WHAT IS BEING ASKED: Everything in the listing should be set down exactly, apart from the pictures.

INPUT DATA:
/---
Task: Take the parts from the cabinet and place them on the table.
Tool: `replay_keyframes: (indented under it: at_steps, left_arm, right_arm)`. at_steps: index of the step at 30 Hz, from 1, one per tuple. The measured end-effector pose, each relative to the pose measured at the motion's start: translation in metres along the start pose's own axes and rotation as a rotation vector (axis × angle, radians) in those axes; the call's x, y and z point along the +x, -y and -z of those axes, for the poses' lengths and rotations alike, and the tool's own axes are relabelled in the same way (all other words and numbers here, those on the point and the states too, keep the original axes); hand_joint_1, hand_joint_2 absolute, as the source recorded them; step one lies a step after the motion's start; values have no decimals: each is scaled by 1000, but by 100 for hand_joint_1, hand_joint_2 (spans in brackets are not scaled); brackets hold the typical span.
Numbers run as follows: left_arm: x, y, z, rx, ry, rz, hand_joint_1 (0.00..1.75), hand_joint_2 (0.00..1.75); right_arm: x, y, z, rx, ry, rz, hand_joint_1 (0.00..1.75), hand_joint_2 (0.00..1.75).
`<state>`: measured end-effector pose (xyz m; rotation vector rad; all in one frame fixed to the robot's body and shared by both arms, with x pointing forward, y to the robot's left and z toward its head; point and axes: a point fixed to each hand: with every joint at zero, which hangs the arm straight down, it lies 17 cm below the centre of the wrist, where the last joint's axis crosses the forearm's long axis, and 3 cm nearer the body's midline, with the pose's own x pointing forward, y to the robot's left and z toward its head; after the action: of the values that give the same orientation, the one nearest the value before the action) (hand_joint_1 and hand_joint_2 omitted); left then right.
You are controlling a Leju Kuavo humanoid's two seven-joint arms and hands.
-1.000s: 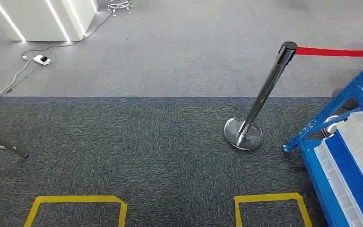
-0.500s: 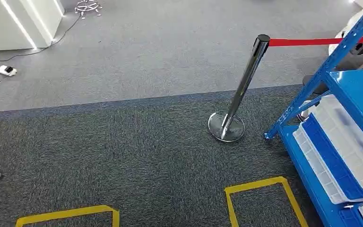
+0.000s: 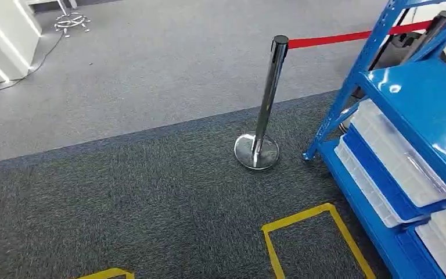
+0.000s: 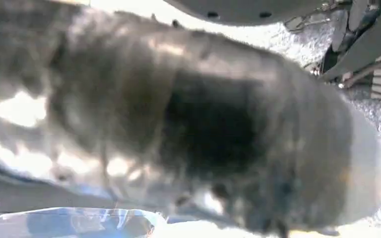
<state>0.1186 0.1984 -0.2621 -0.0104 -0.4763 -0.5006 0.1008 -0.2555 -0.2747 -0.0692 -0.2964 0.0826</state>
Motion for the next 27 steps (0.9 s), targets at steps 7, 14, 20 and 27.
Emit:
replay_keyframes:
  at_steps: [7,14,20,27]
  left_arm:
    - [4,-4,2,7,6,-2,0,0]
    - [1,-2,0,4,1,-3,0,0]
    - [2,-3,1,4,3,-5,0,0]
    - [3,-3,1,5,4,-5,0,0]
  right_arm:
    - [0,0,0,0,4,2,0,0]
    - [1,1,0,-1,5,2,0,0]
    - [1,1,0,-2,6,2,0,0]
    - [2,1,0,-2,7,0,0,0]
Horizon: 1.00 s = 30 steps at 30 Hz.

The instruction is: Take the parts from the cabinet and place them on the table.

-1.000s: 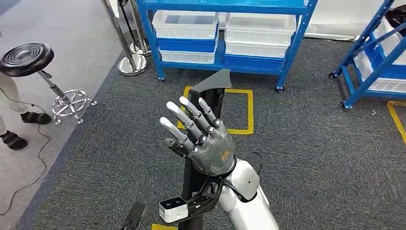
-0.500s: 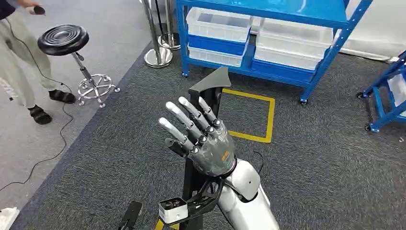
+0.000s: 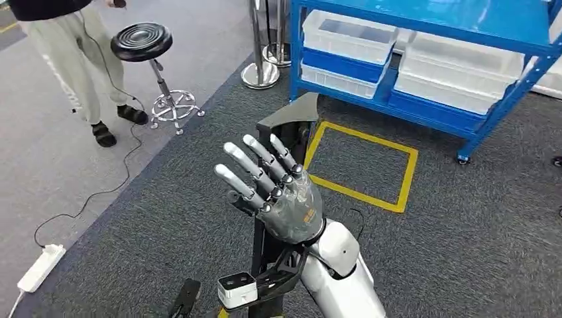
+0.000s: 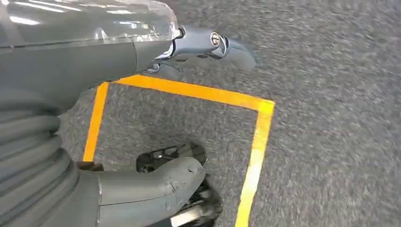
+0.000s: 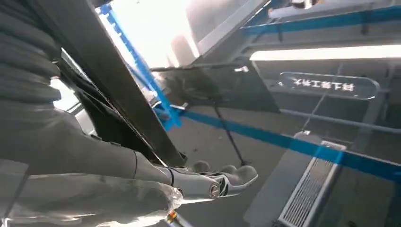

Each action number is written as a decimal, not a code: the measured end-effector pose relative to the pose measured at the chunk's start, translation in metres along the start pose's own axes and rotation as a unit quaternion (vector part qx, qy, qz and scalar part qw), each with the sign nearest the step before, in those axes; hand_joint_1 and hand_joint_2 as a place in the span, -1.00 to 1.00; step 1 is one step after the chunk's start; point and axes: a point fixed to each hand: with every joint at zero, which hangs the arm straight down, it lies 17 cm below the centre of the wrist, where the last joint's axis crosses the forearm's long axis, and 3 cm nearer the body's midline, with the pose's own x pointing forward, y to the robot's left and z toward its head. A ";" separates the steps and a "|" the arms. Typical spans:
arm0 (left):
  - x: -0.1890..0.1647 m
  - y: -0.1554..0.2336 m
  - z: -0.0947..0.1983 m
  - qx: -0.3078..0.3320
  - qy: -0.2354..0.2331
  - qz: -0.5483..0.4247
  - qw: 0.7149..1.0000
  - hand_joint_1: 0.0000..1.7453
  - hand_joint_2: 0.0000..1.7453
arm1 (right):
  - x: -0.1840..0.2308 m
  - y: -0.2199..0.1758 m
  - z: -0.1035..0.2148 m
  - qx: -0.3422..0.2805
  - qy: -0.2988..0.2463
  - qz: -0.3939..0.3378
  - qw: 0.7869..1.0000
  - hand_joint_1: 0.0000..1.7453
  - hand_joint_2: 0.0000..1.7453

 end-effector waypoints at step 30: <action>0.009 -0.003 -0.002 -0.001 -0.007 0.000 1.000 -1.00 1.00 | 0.001 -0.002 -0.007 -0.007 -0.008 0.002 1.000 -1.00 1.00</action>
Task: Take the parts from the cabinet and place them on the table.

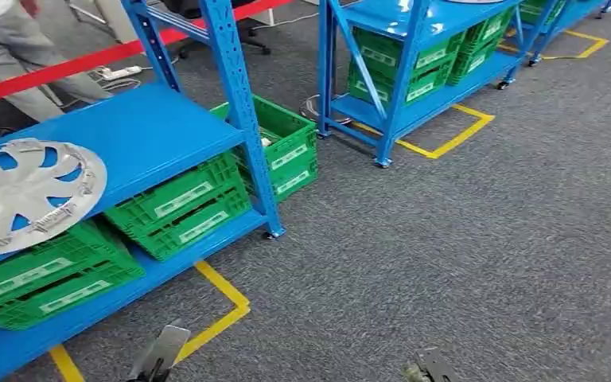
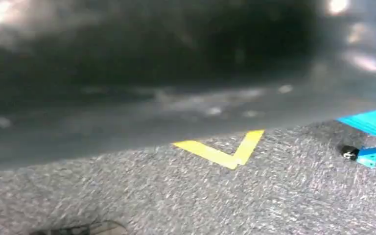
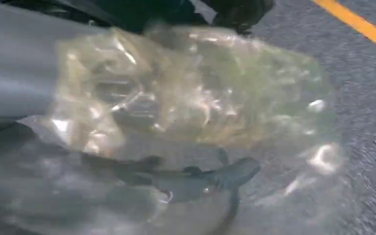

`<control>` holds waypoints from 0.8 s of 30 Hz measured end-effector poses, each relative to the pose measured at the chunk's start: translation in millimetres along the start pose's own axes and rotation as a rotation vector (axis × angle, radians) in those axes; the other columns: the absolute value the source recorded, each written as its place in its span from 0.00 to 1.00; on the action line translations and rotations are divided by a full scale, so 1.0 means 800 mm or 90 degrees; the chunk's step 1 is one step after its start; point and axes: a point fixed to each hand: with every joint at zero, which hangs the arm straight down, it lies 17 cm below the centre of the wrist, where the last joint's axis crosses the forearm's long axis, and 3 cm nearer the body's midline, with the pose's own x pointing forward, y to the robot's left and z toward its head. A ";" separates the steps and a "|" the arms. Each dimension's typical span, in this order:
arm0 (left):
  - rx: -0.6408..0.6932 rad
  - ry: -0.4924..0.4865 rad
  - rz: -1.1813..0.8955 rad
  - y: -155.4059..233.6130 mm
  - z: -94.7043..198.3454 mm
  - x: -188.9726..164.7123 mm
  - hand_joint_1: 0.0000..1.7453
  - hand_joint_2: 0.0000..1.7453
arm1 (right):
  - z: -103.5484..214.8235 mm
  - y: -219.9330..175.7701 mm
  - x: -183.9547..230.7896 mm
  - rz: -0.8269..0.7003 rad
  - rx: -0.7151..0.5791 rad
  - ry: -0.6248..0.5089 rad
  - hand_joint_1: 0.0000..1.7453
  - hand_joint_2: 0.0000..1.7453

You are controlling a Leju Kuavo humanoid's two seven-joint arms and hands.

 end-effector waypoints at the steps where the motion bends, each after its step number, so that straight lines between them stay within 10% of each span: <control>1: 0.003 0.002 -0.003 0.004 0.001 -0.003 0.00 0.00 | 0.000 0.002 0.000 -0.001 0.002 0.000 0.00 0.00; 24: -0.004 -0.005 -0.008 -0.005 -0.001 0.004 0.00 0.00 | 0.002 0.001 -0.004 0.009 0.004 -0.003 0.00 0.00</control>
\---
PROBLEM SOLUTION:
Task: Take the parts from the cabinet and place them on the table.
Tool: `replay_keyframes: (indented under it: at_steps, left_arm, right_arm)`. at_steps: index of the step at 30 Hz, from 1, one per tuple. The measured end-effector pose, each relative to the pose measured at the motion's start: translation in metres along the start pose's own axes and rotation as a rotation vector (axis × angle, radians) in those axes; the call's x, y and z point along the +x, -y and -z of those axes, for the poses' lengths and rotations alike, and the tool's own axes are relabelled in the same way (all other words and numbers here, those on the point and the states too, keep the original axes); hand_joint_1, hand_joint_2 absolute, as the source recorded them; step one lies a step after the motion's start; values have no decimals: each is scaled by 1000, but by 100 for hand_joint_1, hand_joint_2 (spans in brackets are not scaled); brackets hold the typical span.
Numbers run as follows: left_arm: x, y, z, rx, ry, rz, hand_joint_1 (0.00..1.75), hand_joint_2 (0.00..1.75); right_arm: x, y, z, rx, ry, rz, hand_joint_1 (0.00..1.75), hand_joint_2 (0.00..1.75).
`<state>`: measured end-effector pose (xyz m; rotation vector rad; all in one frame fixed to the robot's body and shared by both arms, with x pointing forward, y to the robot's left and z toward its head; point and axes: a point fixed to each hand: with every joint at zero, which hangs the arm straight down, it lies 17 cm below the centre of the wrist, where the last joint's axis crosses the forearm's long axis, and 3 cm nearer the body's midline, with the pose's own x pointing forward, y to the robot's left and z toward its head; after the action: of the values that give the same orientation, the one nearest the value before the action) (hand_joint_1 and hand_joint_2 omitted); left then right.
You are controlling a Leju Kuavo humanoid's two seven-joint arms and hands.
-1.000s: 
-0.500s: 
+0.000s: 
+0.000s: 
<state>0.1186 0.1984 -0.2621 -0.0104 -0.4763 -0.5006 0.1008 -0.2555 -0.2747 -0.0692 -0.2964 0.0826</state>
Motion for the next 27 steps (0.9 s), targets at steps 7, 14, 20 and 27.
Emit:
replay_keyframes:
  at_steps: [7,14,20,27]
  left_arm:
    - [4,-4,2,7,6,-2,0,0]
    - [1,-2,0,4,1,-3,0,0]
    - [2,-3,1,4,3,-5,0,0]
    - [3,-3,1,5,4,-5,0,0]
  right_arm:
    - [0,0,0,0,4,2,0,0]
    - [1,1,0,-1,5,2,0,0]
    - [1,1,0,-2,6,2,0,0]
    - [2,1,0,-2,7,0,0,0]
Horizon: 1.00 s = 30 steps at 30 Hz.

The instruction is: Take the parts from the cabinet and place them on the table.

-1.000s: 
-0.500s: 
+0.000s: 
+0.000s: 
+0.000s: 

Each action number is written as a decimal, not a code: the measured end-effector pose relative to the pose measured at the chunk's start, translation in metres along the start pose's own axes and rotation as a unit quaternion (vector part qx, qy, qz and scalar part qw), each with the sign nearest the step before, in those axes; hand_joint_1 and hand_joint_2 as a place in the span, -1.00 to 1.00; step 1 is one step after the chunk's start; point and axes: a point fixed to each hand: with every joint at zero, which hangs the arm straight down, it lies 17 cm below the centre of the wrist, where the last joint's axis crosses the forearm's long axis, and 3 cm nearer the body's midline, with the pose's own x pointing forward, y to the robot's left and z toward its head. A ";" separates the steps and a "|" the arms. Typical spans:
arm0 (left):
  - x: -0.1890..0.1647 m
  - y: -0.1554..0.2336 m
  - z: -0.0947..0.1983 m
  - qx: -0.3078..0.3320
  - qy: -0.2354..0.2331
  - qz: -0.5483..0.4247
  - qw: 0.7149..1.0000
  - hand_joint_1: 0.0000..1.7453
  - hand_joint_2: 0.0000..1.7453
arm1 (right):
  - x: -0.1840..0.2308 m
  - y: -0.2199..0.1758 m
  - z: -0.1035..0.2148 m
  - qx: -0.3422..0.2805
  - qy: -0.2988..0.2463
  - qz: -0.3939..0.3378
  - qw: 0.7869..1.0000
  - hand_joint_1: 0.0000..1.7453
  - hand_joint_2: 0.0000..1.7453

 end-effector waypoints at step 30: <action>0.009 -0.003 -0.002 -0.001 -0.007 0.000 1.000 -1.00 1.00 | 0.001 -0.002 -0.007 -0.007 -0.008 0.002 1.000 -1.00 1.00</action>
Task: Take the parts from the cabinet and place them on the table.


`<control>` holds waypoints from 0.8 s of 30 Hz measured end-effector poses, each relative to the pose measured at the chunk's start: translation in millimetres along the start pose's own axes and rotation as a rotation vector (axis × angle, radians) in those axes; the other columns: the absolute value the source recorded, each written as its place in its span from 0.00 to 1.00; on the action line translations and rotations are divided by a full scale, so 1.0 means 800 mm or 90 degrees; the chunk's step 1 is one step after its start; point and axes: a point fixed to each hand: with every joint at zero, which hangs the arm straight down, it lies 17 cm below the centre of the wrist, where the last joint's axis crosses the forearm's long axis, and 3 cm nearer the body's midline, with the pose's own x pointing forward, y to the robot's left and z toward its head. A ";" separates the steps and a "|" the arms. Each dimension's typical span, in this order:
arm0 (left):
  - rx: -0.6408..0.6932 rad
  - ry: -0.4924..0.4865 rad
  - rz: -1.1813..0.8955 rad
  - y: -155.4059..233.6130 mm
  - z: -94.7043..198.3454 mm
  - x: -188.9726..164.7123 mm
  - hand_joint_1: 0.0000..1.7453
  - hand_joint_2: 0.0000..1.7453
arm1 (right):
  - z: -103.5484..214.8235 mm
  - y: -219.9330..175.7701 mm
  - x: -183.9547..230.7896 mm
  - rz: -0.8269..0.7003 rad
  - rx: -0.7151..0.5791 rad
  - ry: -0.6248..0.5089 rad
  - hand_joint_1: 0.0000..1.7453
  - hand_joint_2: 0.0000..1.7453

You are controlling a Leju Kuavo humanoid's two seven-joint arms and hands.

 end-effector waypoints at the steps where the motion bends, each after its step number, so that straight lines between them stay within 10% of each span: <control>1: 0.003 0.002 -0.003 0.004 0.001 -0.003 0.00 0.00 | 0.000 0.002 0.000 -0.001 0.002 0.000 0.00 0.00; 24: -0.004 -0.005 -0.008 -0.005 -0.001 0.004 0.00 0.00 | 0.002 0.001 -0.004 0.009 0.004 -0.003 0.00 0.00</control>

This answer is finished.